The NIST 160 kPa UIM is one of the lowest uncertainty pressure measurement devices in the world, Hendricks says.

“Having this capability means that NIST can ensure the highest quality calibration service for our customers,” he says.

David says that even though the entire process to move the manometer from Sandia to NIST took quite a while to complete, one thing he observed was that Sandians definitely know their jobs in the property, shipping/receiving, hazardous waste, ES&H, and industrial hygiene departments.

Labs has close relationship with NIST

Sandia has a long-standing working relationship with the National Institute of Standards and Technology (NIST). In the 1960s, Sandia developed the first primary leak standards in response to demands from the Atomic Energy Commission for precision measurement of leaks. This technology was transferred to NIST.

Sandia also teamed with NIST to develop leak comparison calibration methods. More recently, Sandia transferred ownership of a highly accurate coordinate measuring machine (CMM) to NIST. This CMM was nearly identical to one NIST owns, providing redundancy. In exchange, NIST provided funding for Sandia to procure a new state-of-the-art CMM to replace it. Also, NIST recently transferred its pulse high-voltage standard to Sandia. There is very little demand for these calibrations outside the nuclear weapons complex.

Sandia has had a long and mutually beneficial relationship with the NIST lab in Boulder, Colo. While the lab is the primary standard bearer for the US, Sandia has primary responsibility for implementing traceable calibration programs for the NNSA lab complex. The two organizations have worked together over the years on methods of establishing new standards, new ways of verifying measurement accuracy, and other such collaborations. One other major area of collaboration is in maintaining the ability to cross-calibrate measurements many times, meaning that both organizations retain such capabilities. Each organization also works with the other to keep old equipment operational because of the unique function the equipment performs.

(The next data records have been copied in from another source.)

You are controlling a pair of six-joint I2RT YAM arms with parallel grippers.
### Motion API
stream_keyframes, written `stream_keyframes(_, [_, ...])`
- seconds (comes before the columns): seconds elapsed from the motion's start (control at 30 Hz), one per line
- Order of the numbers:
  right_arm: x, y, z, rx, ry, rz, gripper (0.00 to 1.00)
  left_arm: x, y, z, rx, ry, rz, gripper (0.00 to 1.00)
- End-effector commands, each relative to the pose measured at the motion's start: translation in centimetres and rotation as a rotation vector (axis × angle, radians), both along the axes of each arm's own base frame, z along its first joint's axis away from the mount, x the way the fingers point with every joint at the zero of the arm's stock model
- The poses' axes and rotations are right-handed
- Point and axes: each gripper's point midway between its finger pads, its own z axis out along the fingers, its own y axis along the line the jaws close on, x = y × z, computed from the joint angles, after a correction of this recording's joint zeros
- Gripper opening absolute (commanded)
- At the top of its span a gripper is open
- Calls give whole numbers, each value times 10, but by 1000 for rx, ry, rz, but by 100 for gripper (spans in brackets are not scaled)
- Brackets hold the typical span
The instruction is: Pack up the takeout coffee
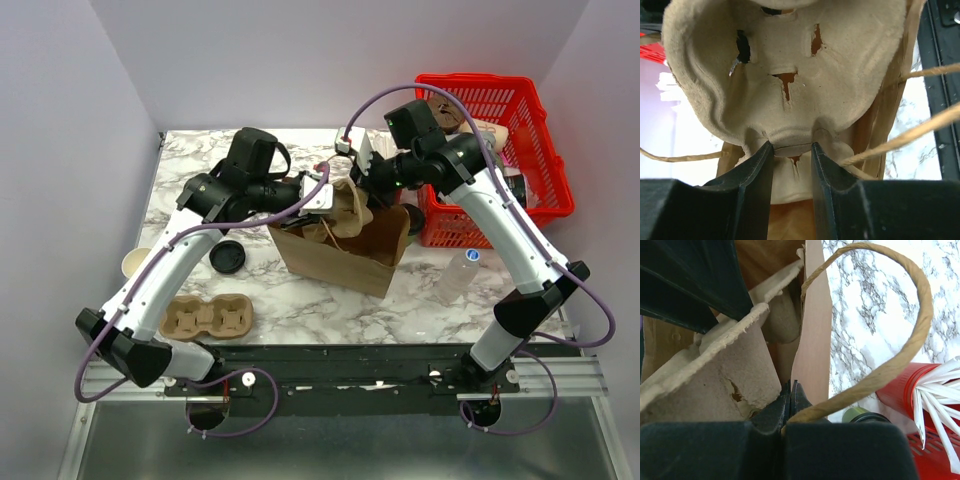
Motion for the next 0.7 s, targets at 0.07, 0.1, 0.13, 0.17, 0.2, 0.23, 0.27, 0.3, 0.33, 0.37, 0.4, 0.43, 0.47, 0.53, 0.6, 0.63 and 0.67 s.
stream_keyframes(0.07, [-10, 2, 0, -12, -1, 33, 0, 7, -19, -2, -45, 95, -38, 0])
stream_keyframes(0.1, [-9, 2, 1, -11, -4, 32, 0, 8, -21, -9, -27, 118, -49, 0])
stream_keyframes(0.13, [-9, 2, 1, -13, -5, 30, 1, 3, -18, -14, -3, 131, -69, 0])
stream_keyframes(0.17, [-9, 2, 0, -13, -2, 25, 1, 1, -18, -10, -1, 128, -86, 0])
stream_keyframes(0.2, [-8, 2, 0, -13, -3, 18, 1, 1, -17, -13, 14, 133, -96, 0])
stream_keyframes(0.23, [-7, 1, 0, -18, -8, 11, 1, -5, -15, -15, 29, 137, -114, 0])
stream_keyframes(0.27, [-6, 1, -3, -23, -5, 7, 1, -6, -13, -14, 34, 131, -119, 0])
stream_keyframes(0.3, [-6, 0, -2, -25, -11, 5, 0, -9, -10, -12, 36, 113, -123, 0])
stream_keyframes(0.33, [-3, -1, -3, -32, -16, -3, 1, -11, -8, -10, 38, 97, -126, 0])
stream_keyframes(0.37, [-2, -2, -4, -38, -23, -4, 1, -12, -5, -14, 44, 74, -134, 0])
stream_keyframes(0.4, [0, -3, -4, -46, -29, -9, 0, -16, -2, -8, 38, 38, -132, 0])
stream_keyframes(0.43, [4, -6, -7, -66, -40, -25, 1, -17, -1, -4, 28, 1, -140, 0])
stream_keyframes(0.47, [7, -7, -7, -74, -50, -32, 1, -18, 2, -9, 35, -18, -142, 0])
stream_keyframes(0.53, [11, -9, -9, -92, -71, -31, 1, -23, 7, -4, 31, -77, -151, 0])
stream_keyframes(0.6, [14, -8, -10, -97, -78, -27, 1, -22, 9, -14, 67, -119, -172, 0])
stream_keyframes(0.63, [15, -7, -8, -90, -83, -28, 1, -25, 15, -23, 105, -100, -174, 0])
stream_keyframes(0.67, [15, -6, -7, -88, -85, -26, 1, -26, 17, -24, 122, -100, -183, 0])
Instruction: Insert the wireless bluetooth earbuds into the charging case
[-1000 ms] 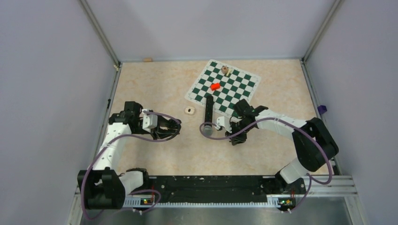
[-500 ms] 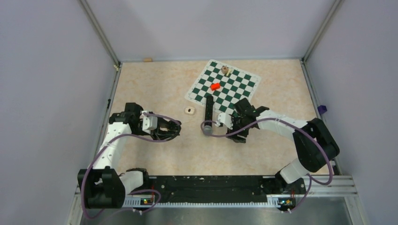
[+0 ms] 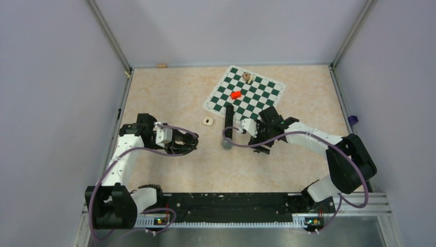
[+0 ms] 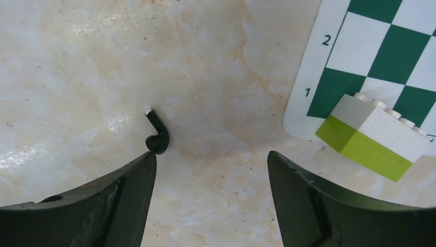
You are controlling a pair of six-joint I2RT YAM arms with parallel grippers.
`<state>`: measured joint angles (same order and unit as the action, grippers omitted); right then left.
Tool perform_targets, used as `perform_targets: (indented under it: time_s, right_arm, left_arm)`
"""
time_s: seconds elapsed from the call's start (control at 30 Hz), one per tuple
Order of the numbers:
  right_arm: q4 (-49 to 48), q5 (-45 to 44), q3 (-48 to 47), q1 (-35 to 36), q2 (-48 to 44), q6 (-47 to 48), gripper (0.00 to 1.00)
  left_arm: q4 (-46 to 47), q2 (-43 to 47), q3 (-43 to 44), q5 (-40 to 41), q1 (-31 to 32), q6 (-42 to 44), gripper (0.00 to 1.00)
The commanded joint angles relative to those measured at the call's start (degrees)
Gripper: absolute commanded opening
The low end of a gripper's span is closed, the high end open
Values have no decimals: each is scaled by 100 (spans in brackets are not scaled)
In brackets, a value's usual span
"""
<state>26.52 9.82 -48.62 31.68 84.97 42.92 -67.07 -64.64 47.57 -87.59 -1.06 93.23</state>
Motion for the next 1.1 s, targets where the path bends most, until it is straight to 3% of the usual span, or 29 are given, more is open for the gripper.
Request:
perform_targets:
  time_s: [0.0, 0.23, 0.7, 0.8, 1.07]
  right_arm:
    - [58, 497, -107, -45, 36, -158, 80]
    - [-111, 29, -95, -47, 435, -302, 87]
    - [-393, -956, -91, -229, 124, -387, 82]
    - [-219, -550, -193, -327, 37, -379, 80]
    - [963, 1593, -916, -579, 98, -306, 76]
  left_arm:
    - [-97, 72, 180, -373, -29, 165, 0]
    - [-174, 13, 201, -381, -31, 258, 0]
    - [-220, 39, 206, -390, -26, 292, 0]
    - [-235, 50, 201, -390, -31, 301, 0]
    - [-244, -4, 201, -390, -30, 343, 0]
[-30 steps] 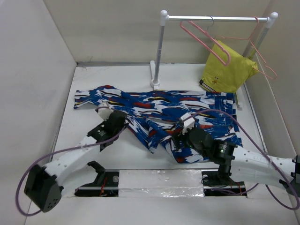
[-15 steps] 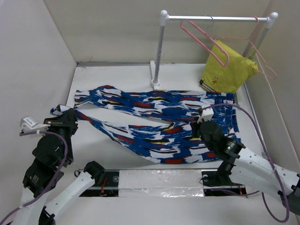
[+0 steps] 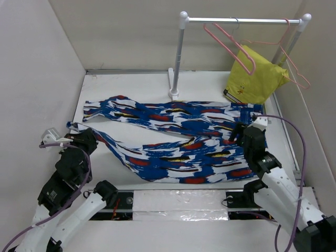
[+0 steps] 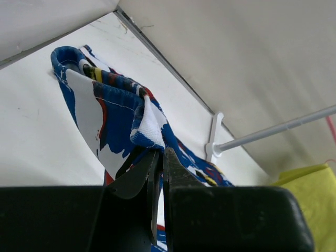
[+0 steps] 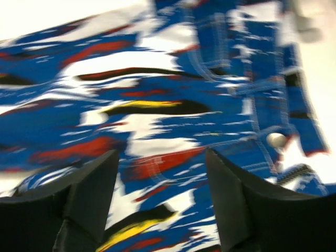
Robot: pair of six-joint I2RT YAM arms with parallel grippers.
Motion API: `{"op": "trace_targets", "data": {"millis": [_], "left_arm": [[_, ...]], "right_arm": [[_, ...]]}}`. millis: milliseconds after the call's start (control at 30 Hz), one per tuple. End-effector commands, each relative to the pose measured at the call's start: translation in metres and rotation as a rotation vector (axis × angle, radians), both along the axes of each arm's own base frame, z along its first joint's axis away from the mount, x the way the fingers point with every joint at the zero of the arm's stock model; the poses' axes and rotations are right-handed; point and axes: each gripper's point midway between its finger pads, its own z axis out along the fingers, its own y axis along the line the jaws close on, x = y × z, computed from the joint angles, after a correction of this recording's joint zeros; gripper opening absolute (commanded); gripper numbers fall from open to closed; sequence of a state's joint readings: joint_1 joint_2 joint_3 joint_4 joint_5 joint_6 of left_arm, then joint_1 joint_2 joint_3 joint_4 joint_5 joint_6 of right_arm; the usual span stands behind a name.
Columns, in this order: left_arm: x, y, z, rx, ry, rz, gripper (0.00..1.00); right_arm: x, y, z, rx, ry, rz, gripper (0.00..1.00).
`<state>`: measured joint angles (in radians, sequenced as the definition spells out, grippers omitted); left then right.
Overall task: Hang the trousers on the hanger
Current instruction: Flatten out the trousers at the center of the board.
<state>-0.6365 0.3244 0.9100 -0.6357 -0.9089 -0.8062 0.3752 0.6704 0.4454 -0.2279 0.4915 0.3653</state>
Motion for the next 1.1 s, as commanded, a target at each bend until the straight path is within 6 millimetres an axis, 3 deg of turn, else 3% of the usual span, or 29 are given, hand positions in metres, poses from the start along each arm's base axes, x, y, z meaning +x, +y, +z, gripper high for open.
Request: {"op": "trace_targets", "data": {"millis": [0, 100, 200, 233, 333, 433, 467, 533, 567, 667, 767, 867, 900, 1067], "left_arm": [[0.001, -0.001, 0.014, 0.000, -0.074, -0.021, 0.00], [-0.008, 0.004, 0.038, 0.005, -0.127, -0.034, 0.00], [-0.018, 0.015, 0.056, 0.045, -0.161, -0.028, 0.00], [-0.020, 0.017, 0.057, 0.066, -0.165, -0.029, 0.00], [-0.024, 0.020, 0.055, 0.062, -0.200, -0.030, 0.00], [-0.022, 0.017, 0.044, 0.058, -0.220, -0.043, 0.00], [-0.023, 0.015, 0.043, 0.052, -0.232, -0.054, 0.00], [-0.022, 0.013, 0.040, 0.064, -0.231, -0.061, 0.00], [-0.022, 0.013, 0.041, 0.068, -0.233, -0.067, 0.00], [-0.022, 0.012, 0.042, 0.088, -0.238, -0.073, 0.00], [-0.020, 0.008, 0.042, 0.101, -0.253, -0.092, 0.00], [-0.019, 0.007, 0.041, 0.107, -0.252, -0.094, 0.00], [-0.020, 0.008, 0.042, 0.106, -0.256, -0.095, 0.00], [-0.025, 0.013, 0.043, 0.090, -0.275, -0.080, 0.00]], "right_arm": [[0.008, -0.040, -0.008, 0.013, 0.009, -0.154, 0.79], [0.019, -0.066, -0.012, 0.068, 0.024, -0.222, 0.82], [0.027, -0.081, -0.013, 0.128, 0.019, -0.256, 0.82], [0.028, -0.098, -0.016, 0.131, 0.015, -0.314, 0.82], [0.024, -0.138, -0.032, 0.172, 0.045, -0.440, 0.82], [0.022, -0.149, -0.046, 0.231, 0.080, -0.457, 0.83], [0.020, -0.165, -0.051, 0.249, 0.073, -0.495, 0.83], [0.025, -0.174, -0.055, 0.302, 0.039, -0.492, 0.83], [0.016, -0.189, -0.073, 0.329, 0.074, -0.554, 0.83], [0.032, -0.190, -0.073, 0.400, 0.049, -0.449, 0.83], [0.043, -0.177, -0.086, 0.467, 0.098, -0.348, 0.79], [0.045, -0.170, -0.088, 0.487, 0.094, -0.295, 0.64], [0.045, -0.167, -0.088, 0.497, 0.088, -0.280, 0.54], [0.049, -0.159, -0.091, 0.554, 0.088, -0.250, 0.42]]}}
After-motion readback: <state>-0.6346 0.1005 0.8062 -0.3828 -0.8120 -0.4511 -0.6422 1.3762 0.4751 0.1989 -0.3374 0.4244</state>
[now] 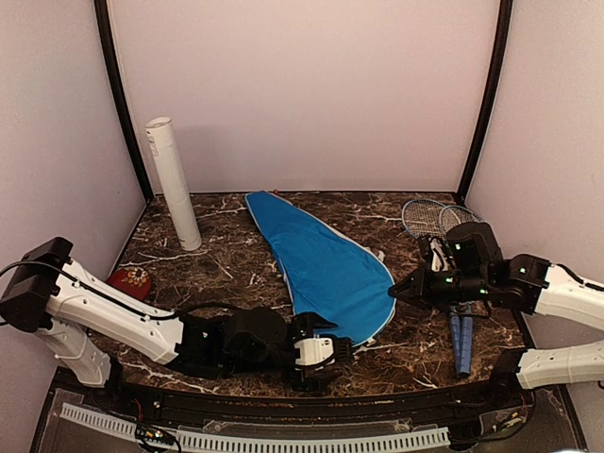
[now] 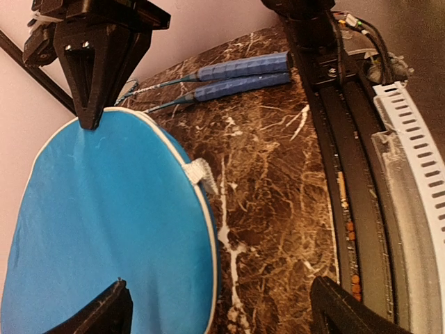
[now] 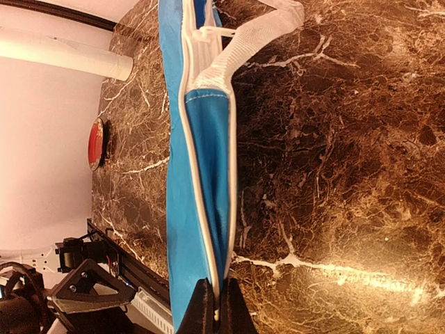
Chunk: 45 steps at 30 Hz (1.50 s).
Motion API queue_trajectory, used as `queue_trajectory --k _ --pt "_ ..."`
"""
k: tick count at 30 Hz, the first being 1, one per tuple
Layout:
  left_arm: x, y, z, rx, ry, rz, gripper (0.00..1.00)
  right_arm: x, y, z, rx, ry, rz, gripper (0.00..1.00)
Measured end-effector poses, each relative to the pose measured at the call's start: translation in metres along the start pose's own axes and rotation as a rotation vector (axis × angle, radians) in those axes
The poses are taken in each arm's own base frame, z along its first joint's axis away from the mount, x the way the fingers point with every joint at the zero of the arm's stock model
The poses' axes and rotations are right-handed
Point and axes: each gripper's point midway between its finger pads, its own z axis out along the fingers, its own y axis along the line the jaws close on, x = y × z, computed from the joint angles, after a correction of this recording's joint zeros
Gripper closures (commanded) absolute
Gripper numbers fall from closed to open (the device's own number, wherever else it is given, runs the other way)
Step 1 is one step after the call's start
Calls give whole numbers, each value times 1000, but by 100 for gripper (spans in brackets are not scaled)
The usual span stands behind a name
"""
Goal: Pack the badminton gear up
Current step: Pass from the right arm to the left
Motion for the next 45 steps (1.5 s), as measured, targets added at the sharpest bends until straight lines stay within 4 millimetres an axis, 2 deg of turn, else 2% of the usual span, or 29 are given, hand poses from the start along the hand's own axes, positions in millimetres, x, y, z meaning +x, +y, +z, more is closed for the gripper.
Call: queue_trajectory --k 5,8,11,14,20,24,27,30,34,39,43,45 --pt "6 10 23 -96 40 37 3 -2 4 -4 -16 -10 9 100" --pt "15 13 39 -137 83 59 7 -3 7 -7 -28 -17 15 100" --pt "24 22 47 -209 129 85 23 -6 12 -9 -43 -24 21 100" --pt "28 38 47 -318 166 122 45 -6 13 -10 -47 -26 26 100" --pt "23 57 40 -425 174 132 86 -9 16 -11 -57 -37 27 100" --pt "21 64 37 -466 181 123 100 -10 17 -11 -59 -38 24 100" --pt "17 69 31 -478 178 104 100 -12 19 -13 -61 -44 15 77" --pt "7 77 17 -485 171 76 100 -19 27 -18 -72 -70 -13 56" --pt "-24 103 -5 -479 142 -10 100 -37 48 -33 -107 -135 -68 33" --pt "-68 144 -36 -432 87 -155 100 -61 80 -57 -169 -232 -167 16" --pt "-106 180 -64 -367 43 -276 100 -73 103 -76 -237 -305 -265 6" --pt "-124 194 -78 -336 23 -328 100 -75 114 -87 -288 -342 -317 5"
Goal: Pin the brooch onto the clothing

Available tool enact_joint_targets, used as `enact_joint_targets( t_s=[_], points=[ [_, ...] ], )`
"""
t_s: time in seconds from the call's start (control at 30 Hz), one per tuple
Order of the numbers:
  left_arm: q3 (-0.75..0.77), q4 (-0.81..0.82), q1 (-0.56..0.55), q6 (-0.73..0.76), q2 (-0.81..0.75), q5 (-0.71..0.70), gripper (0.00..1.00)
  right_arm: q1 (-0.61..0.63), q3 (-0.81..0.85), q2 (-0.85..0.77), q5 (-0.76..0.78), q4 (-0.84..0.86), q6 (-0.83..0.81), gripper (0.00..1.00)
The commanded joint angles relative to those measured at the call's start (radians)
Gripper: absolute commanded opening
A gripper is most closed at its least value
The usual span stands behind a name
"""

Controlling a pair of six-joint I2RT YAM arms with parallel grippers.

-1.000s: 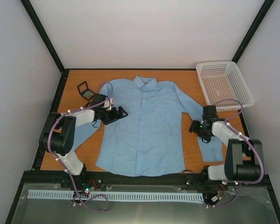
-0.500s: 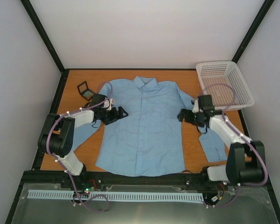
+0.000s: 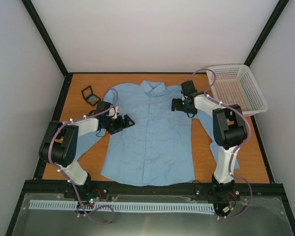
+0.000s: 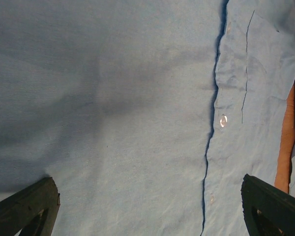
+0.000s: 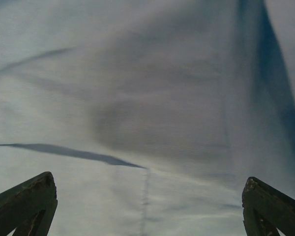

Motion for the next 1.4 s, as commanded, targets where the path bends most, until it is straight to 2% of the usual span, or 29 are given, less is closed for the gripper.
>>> enact_joint_targets(
  t_s=[0.0,0.23,0.4,0.6,0.73,0.93,1.03,1.13,1.2,1.27,1.37],
  points=[
    [-0.004,0.01,0.007,0.006,-0.032,0.004,1.0,-0.019,0.033,0.048,0.151,-0.04,0.038,1.0],
    [-0.026,0.01,0.007,-0.001,-0.043,-0.013,1.0,-0.132,0.107,0.141,0.141,-0.014,0.019,1.0],
    [-0.036,0.048,0.007,-0.001,-0.034,-0.007,1.0,-0.2,0.277,0.254,0.153,-0.059,-0.036,1.0],
    [-0.035,0.062,0.007,-0.002,-0.031,0.021,1.0,-0.214,0.549,0.402,0.191,-0.161,-0.143,1.0],
    [-0.031,0.067,0.005,0.002,-0.043,0.057,1.0,-0.209,0.625,0.411,0.209,-0.231,-0.158,1.0],
    [-0.026,0.071,0.005,0.011,-0.118,0.105,1.0,-0.14,0.565,0.257,0.24,-0.285,-0.192,1.0],
    [-0.009,0.052,0.005,0.02,-0.167,0.107,1.0,-0.075,0.459,0.154,0.196,-0.272,-0.187,1.0],
    [-0.008,0.029,0.005,0.03,-0.239,0.062,1.0,0.022,0.308,0.057,0.091,-0.216,-0.174,1.0],
    [-0.009,0.01,0.005,0.035,-0.303,0.018,1.0,0.079,0.22,0.017,-0.036,-0.168,-0.145,1.0],
    [-0.009,-0.013,0.005,0.039,-0.36,-0.03,1.0,0.123,0.139,-0.01,-0.149,-0.108,-0.101,1.0],
    [0.007,-0.013,0.006,0.05,-0.403,-0.087,1.0,0.149,0.068,-0.018,-0.227,-0.022,-0.063,1.0]
  ],
)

Sandia sends items to NIST to be calibrated. From time to time Sandia sends unneeded items to NIST. In turn, NIST has sent items to Sandia to meet current Sandia needs.

Collaborations include:

  • Bob Graham (2542) works with a NIST colleague to teach a timer/stopwatch calibration tutorial.
  • David Sanchez (2541) works with NIST colleagues on a committee for intrinsic standards in pressure calibration, and worked with a NIST group to transfer an accurate pressure system that no longer meets Sandia needs.
  • Hy Tran (2541) serves on a committee on dimensional metrology at NIST.